__Aim of the exercise__:
Your result should be every line of the records below that contains the word "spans".

Top of The data

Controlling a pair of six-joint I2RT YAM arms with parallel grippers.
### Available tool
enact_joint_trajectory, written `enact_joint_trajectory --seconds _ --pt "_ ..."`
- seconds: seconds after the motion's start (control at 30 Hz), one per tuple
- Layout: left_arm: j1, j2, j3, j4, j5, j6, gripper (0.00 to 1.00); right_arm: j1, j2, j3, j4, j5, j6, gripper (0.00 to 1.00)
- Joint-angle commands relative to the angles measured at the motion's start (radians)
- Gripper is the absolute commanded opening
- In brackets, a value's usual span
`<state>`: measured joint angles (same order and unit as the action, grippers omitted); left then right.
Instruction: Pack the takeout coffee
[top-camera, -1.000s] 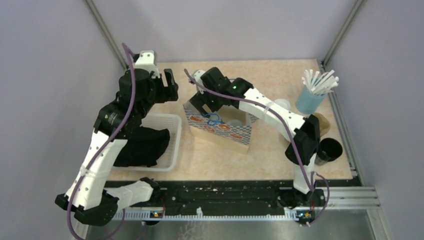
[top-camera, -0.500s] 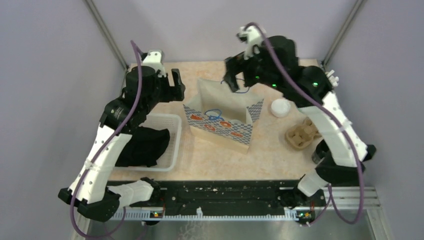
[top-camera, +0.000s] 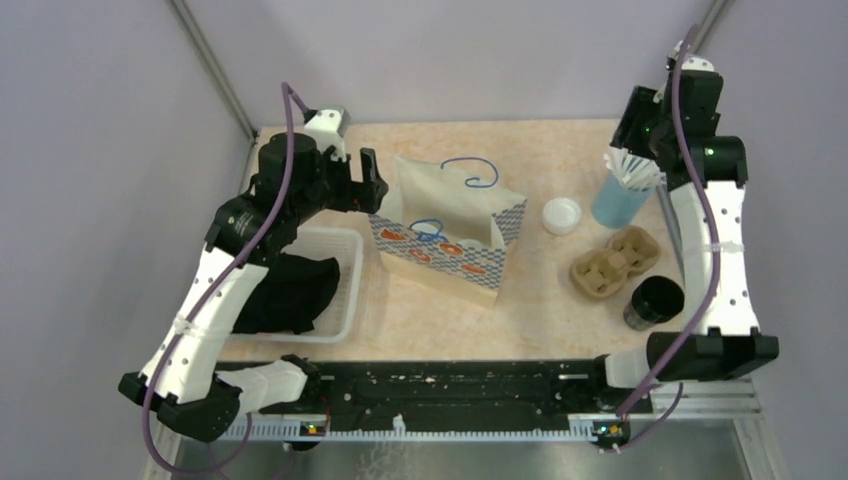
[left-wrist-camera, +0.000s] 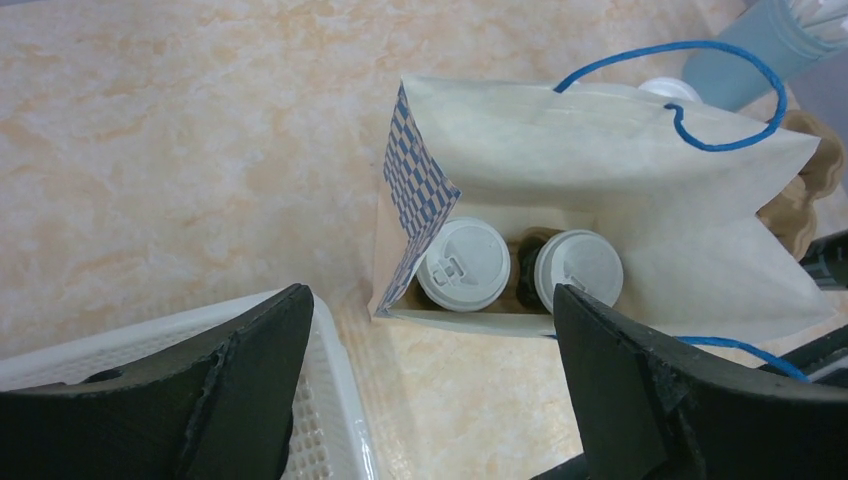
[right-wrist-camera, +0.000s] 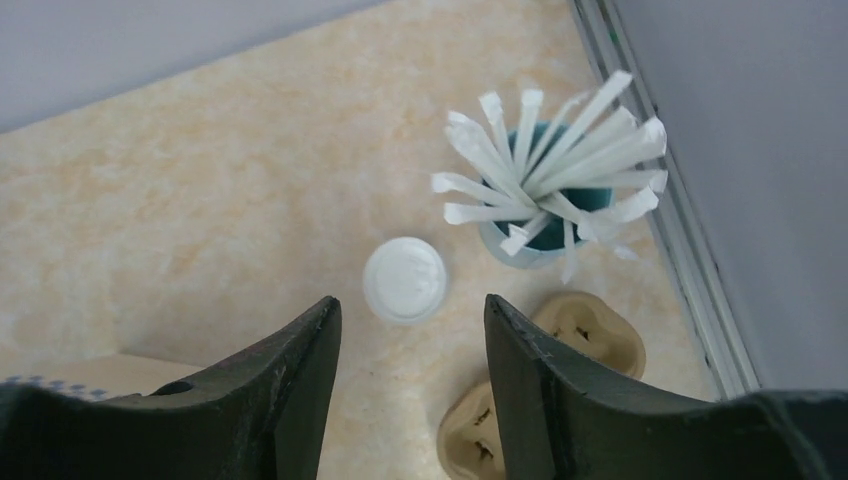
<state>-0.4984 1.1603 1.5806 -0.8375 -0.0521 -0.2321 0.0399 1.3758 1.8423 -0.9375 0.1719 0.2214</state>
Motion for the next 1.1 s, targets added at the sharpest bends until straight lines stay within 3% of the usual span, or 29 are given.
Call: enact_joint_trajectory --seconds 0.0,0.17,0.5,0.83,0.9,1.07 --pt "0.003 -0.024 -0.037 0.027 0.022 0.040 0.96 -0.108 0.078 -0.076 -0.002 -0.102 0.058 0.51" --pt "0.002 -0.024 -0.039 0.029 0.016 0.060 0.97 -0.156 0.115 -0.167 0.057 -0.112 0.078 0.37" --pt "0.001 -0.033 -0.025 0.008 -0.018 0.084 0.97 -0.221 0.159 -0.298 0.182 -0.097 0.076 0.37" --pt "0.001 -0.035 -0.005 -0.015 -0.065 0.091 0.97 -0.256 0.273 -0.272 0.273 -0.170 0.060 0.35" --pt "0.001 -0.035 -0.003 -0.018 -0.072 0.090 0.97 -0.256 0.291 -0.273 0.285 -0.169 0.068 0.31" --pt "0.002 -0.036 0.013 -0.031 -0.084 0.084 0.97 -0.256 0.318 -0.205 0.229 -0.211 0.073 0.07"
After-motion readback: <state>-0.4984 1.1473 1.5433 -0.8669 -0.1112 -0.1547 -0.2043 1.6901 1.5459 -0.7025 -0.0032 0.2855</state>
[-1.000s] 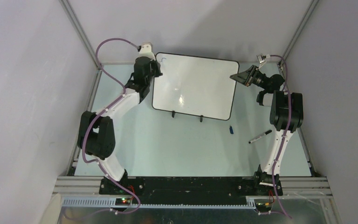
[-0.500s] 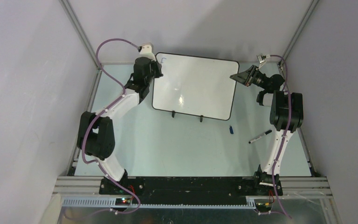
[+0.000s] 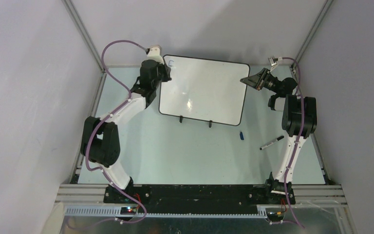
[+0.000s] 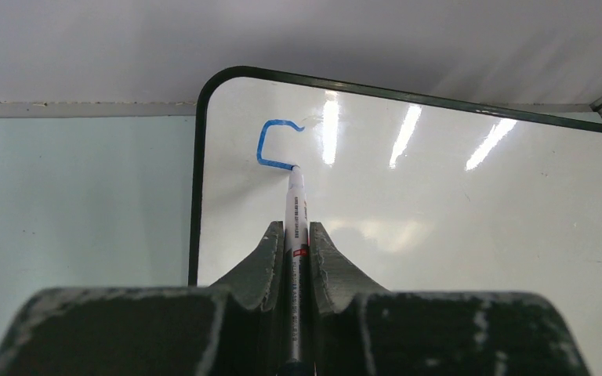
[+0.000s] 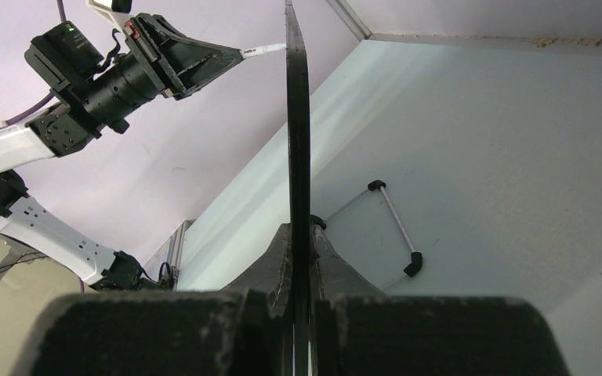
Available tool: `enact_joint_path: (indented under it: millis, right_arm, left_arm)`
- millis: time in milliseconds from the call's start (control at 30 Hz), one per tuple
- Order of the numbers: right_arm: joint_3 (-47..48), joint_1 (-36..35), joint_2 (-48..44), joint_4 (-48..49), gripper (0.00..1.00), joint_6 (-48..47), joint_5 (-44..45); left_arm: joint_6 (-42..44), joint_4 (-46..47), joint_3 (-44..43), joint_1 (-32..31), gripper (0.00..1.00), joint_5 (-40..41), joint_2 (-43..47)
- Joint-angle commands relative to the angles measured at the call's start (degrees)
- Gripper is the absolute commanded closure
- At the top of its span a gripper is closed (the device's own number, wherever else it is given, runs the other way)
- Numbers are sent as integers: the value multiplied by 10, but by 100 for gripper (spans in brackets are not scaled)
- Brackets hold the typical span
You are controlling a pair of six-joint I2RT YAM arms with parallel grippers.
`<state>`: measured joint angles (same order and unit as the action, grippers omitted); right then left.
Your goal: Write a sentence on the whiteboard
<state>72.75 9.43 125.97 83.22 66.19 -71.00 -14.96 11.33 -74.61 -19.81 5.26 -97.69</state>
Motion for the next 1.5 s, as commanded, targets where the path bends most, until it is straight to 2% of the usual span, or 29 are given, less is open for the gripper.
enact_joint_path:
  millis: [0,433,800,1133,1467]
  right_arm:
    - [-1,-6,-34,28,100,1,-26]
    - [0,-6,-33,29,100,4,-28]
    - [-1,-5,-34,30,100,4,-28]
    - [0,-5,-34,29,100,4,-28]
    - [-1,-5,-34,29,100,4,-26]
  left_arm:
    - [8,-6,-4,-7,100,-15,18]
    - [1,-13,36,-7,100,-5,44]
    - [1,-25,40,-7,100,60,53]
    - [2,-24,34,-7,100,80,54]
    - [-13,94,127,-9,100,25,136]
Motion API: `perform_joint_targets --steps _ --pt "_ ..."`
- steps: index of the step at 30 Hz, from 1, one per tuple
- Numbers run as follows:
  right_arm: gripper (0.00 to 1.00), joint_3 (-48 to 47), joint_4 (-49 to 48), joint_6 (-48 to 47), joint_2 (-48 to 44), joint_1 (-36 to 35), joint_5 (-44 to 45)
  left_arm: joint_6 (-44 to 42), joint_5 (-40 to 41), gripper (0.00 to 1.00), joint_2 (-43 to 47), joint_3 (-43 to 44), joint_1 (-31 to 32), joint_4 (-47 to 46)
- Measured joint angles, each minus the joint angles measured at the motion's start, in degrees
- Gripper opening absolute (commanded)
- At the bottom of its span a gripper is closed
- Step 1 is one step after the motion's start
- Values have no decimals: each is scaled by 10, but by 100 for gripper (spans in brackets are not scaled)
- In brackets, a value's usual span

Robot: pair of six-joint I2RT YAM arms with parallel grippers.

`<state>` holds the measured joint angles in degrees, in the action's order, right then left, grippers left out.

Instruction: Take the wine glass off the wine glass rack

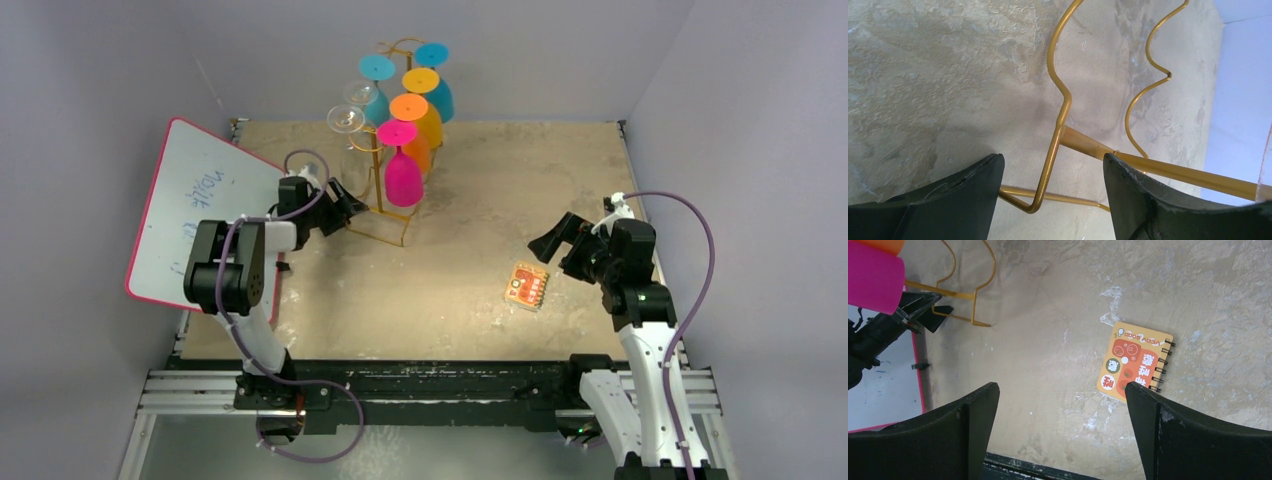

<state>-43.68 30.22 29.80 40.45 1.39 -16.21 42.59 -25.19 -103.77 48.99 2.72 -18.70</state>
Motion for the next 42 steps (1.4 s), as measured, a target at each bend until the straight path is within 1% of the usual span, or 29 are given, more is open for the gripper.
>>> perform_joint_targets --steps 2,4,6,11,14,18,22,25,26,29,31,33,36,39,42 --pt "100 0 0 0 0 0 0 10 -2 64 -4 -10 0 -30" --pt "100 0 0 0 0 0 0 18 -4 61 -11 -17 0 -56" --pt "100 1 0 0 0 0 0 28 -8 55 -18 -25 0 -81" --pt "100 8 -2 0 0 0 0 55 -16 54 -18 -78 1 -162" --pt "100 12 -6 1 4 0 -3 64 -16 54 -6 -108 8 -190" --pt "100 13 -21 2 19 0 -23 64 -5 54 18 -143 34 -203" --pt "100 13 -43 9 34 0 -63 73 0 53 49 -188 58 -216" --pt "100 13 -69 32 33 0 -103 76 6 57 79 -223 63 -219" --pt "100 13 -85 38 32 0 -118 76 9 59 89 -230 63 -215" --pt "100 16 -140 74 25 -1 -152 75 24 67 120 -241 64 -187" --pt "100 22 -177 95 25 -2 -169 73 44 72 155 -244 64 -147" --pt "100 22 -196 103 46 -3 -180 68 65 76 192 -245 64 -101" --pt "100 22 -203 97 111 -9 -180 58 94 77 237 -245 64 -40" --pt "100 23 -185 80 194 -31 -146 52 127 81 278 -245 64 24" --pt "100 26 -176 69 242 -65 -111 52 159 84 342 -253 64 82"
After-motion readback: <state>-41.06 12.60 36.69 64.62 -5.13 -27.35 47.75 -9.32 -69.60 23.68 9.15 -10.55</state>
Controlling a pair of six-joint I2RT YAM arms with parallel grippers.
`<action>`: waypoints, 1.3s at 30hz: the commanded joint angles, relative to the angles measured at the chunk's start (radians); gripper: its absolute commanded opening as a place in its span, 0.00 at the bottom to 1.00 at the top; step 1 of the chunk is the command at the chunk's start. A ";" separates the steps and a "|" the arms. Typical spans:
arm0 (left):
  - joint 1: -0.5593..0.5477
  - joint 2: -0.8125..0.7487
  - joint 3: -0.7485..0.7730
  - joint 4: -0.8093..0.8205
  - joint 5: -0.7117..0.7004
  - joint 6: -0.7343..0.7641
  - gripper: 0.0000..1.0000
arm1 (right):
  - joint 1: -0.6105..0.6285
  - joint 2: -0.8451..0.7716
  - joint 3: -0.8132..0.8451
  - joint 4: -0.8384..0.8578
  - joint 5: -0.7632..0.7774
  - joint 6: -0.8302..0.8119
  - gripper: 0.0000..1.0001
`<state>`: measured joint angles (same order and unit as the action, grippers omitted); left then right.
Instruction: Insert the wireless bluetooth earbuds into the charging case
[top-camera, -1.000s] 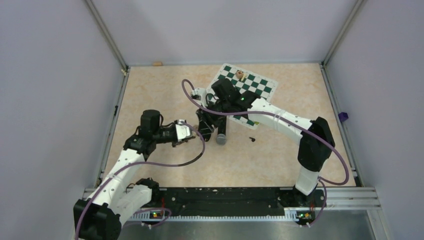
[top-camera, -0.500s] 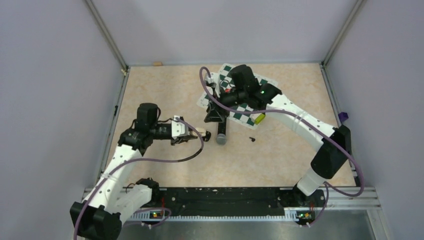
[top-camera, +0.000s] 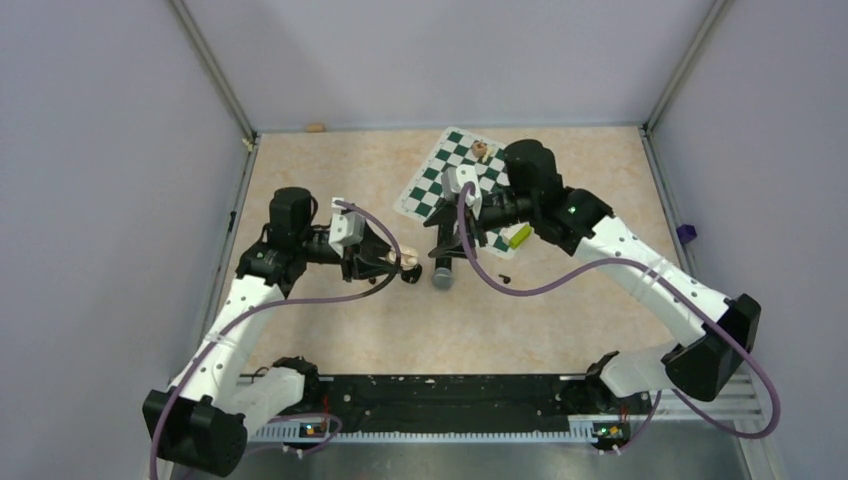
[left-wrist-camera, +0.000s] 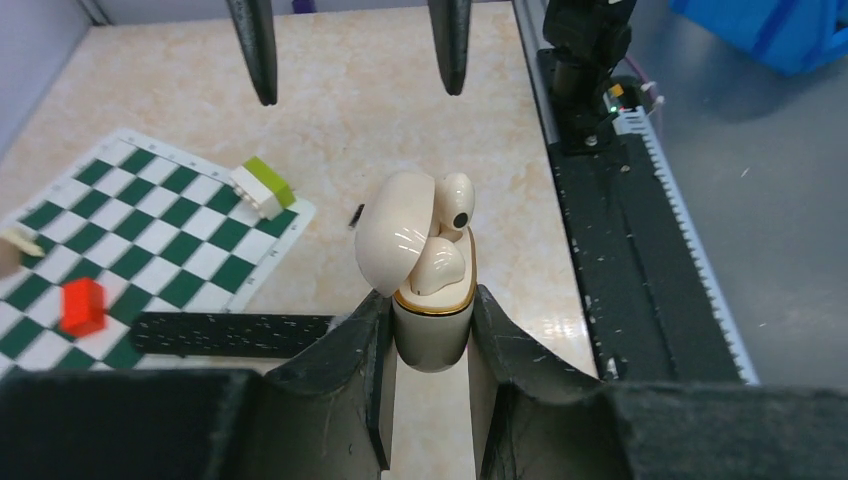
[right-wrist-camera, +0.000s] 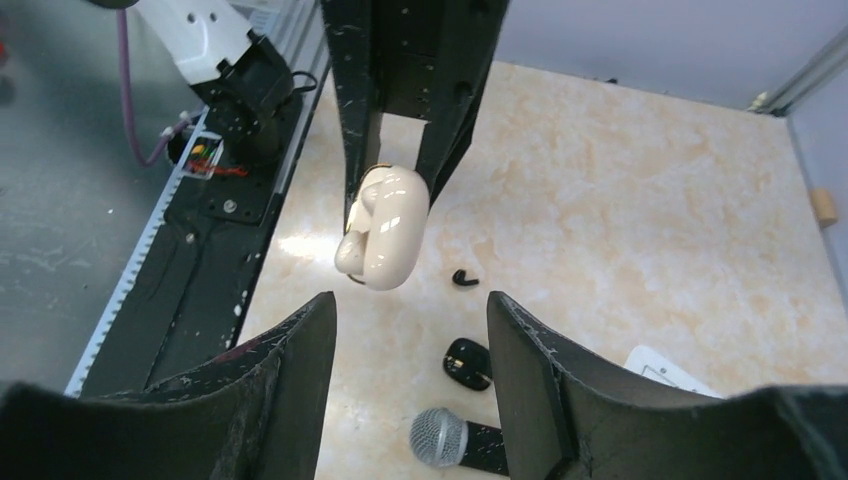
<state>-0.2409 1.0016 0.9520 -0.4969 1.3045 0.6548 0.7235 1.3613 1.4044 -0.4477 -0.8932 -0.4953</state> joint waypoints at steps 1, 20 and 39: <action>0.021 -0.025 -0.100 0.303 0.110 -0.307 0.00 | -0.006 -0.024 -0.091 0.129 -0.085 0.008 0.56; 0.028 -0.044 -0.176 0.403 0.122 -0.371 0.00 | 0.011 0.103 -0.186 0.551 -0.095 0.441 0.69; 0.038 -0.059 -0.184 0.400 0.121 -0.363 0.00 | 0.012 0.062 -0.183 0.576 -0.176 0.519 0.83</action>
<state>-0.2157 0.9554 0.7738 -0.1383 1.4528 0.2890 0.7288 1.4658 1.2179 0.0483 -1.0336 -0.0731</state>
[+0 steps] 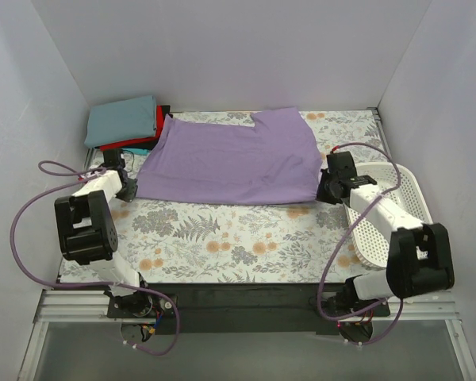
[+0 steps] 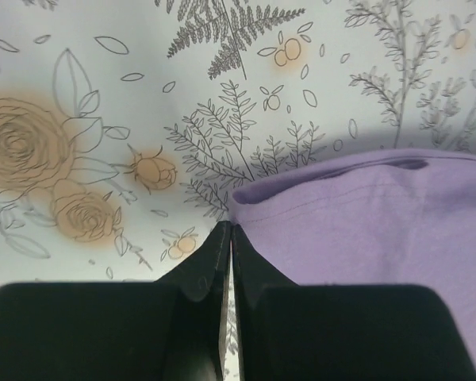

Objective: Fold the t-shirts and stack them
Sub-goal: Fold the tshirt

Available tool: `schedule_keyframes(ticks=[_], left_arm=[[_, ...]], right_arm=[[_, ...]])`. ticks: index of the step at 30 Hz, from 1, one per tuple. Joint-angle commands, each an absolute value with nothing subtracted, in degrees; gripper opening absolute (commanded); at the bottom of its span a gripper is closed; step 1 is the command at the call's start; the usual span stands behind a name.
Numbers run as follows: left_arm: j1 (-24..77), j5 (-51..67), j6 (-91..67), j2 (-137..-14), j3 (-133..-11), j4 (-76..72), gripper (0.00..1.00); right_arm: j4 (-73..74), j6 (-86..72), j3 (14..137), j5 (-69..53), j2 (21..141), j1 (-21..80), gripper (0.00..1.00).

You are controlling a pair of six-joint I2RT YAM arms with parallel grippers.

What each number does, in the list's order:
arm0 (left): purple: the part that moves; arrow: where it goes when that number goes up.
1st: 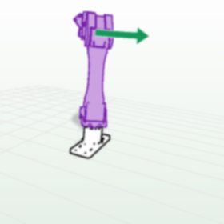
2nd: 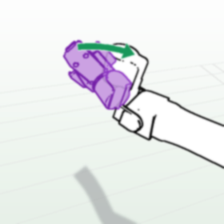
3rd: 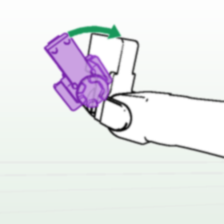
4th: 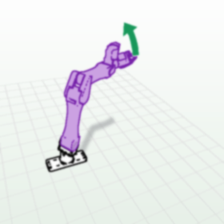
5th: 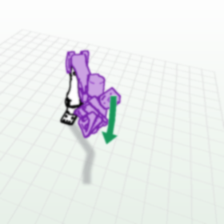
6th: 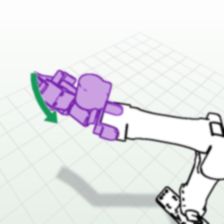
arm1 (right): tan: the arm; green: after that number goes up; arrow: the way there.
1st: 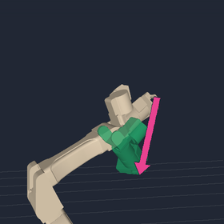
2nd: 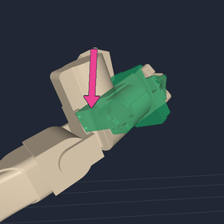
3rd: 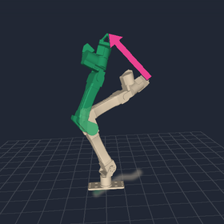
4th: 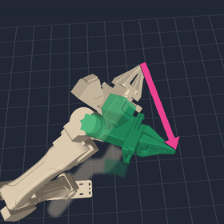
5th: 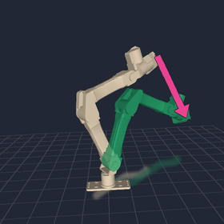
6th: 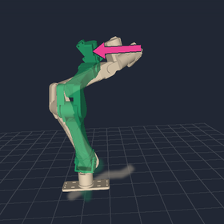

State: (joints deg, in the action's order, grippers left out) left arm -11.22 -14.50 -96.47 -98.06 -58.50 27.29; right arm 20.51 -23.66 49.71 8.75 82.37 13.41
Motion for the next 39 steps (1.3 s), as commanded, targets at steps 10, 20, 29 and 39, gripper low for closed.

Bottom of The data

__Written response__:
- Numbers are sent as integers: the value multiplied by 10, but by 100 for gripper (spans in brackets are not scaled)
- Values have no decimals: each is scaled by 10, but by 100 for gripper (spans in brackets are not scaled)
`<action>`: waypoints, 1.3s at 30hz: the commanded joint angles, relative to the angles measured at the chunk's start (radians); gripper: its absolute commanded opening as a place in its span, 0.00 at the bottom to 1.00 at the top; step 1 of the chunk is the command at the chunk's start. A ";" separates the steps and a "|" the arms. Typical spans:

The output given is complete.